■ Task to carry out ■
Take the line that contains "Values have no" as the first and the last line of the material as the final one; set down exactly the lines in that span.

■ Data below ■

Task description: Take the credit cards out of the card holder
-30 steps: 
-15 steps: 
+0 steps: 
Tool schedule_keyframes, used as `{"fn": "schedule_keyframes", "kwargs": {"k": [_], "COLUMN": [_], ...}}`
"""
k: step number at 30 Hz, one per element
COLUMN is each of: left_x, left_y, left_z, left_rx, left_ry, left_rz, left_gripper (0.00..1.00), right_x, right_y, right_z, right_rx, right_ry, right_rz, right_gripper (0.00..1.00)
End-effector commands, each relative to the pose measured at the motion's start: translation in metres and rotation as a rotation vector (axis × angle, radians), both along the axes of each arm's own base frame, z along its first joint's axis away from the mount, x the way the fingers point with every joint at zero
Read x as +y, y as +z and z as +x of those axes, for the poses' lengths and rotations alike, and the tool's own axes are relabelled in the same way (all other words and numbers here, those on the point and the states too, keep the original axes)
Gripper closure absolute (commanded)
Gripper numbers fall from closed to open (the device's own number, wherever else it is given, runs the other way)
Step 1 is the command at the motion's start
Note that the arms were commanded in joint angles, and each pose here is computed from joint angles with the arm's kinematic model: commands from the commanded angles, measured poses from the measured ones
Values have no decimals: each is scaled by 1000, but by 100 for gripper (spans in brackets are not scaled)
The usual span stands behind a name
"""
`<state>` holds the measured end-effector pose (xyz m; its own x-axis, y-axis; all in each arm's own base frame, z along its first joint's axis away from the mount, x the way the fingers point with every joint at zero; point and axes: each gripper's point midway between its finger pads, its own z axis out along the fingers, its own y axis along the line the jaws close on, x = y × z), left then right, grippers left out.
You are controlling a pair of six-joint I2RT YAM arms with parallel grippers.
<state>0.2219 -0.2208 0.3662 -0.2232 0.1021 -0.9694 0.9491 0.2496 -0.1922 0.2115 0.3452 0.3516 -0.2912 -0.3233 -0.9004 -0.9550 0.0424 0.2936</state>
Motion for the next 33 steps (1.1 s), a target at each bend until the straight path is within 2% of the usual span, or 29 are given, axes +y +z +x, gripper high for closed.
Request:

■ Reply to the task ■
Values have no decimals: each is scaled by 1000, but by 100 for gripper (spans in brackets are not scaled)
The usual span stands behind a name
"""
`<state>` holds the measured end-effector pose (xyz m; its own x-axis, y-axis; all in each arm's own base frame, z along its first joint's axis away from the mount, x the way the fingers point with every joint at zero; point and axes: each gripper's point midway between its finger pads, its own z axis out along the fingers, its own y axis along the line the jaws close on, x = y × z), left then right, grippers left out.
You are controlling a pair of six-joint I2RT YAM arms with parallel grippers.
<state>0.2219 -0.2208 0.3662 -0.2232 0.1021 -0.9694 0.9491 0.2496 -0.1922 0.2115 0.3452 0.3516 -0.2912 -0.3233 -0.9004 -0.9550 0.0424 0.2936</state>
Motion for the next 33 steps (1.1 s), a target at each bend until the straight path is within 2% of the usual span, or 29 are given, axes +y +z +x, gripper high for closed.
Request:

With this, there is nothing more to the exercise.